● **What is needed**: Retype, word for word, each line between the lines holding "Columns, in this" and "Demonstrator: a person", inclusive, and leave the rest of the data alone.

● **Recorded information**:
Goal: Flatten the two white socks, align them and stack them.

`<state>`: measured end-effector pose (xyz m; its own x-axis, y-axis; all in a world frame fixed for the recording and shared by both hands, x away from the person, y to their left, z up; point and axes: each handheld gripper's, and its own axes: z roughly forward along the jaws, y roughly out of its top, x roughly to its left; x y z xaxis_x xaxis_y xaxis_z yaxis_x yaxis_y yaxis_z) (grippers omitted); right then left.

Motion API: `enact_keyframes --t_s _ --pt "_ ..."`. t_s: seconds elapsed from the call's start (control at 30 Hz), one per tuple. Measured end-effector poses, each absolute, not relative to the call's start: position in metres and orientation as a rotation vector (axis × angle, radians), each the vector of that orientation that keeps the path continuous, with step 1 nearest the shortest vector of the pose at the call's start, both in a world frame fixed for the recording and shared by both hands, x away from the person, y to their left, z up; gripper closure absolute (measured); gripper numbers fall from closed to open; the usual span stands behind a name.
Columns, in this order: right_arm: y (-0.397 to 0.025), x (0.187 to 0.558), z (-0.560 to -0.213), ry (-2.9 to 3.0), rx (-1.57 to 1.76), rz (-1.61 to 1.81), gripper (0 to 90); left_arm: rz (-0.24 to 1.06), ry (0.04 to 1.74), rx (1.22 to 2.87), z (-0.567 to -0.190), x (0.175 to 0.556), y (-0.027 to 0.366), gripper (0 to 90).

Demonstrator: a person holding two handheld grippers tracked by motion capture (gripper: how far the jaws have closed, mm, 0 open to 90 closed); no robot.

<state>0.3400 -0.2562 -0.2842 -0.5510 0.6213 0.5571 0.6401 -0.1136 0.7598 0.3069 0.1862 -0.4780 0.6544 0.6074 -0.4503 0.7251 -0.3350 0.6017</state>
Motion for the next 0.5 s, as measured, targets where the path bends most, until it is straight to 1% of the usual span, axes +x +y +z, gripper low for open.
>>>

● **Answer section**:
Columns, in this order: right_arm: y (-0.397 to 0.025), x (0.187 to 0.558), z (-0.560 to -0.213), ry (-2.9 to 3.0), rx (-1.57 to 1.76), rz (-1.61 to 1.81), gripper (0 to 90); left_arm: rz (-0.24 to 1.06), ry (0.04 to 1.74), rx (1.22 to 2.87), z (-0.567 to -0.190), x (0.175 to 0.556), y (-0.027 to 0.366), gripper (0 to 90).

Demonstrator: a person holding two handheld grippers tracked by motion capture (gripper: how far the jaws have closed, mm, 0 open to 90 closed); no robot.

The exercise was answered in full.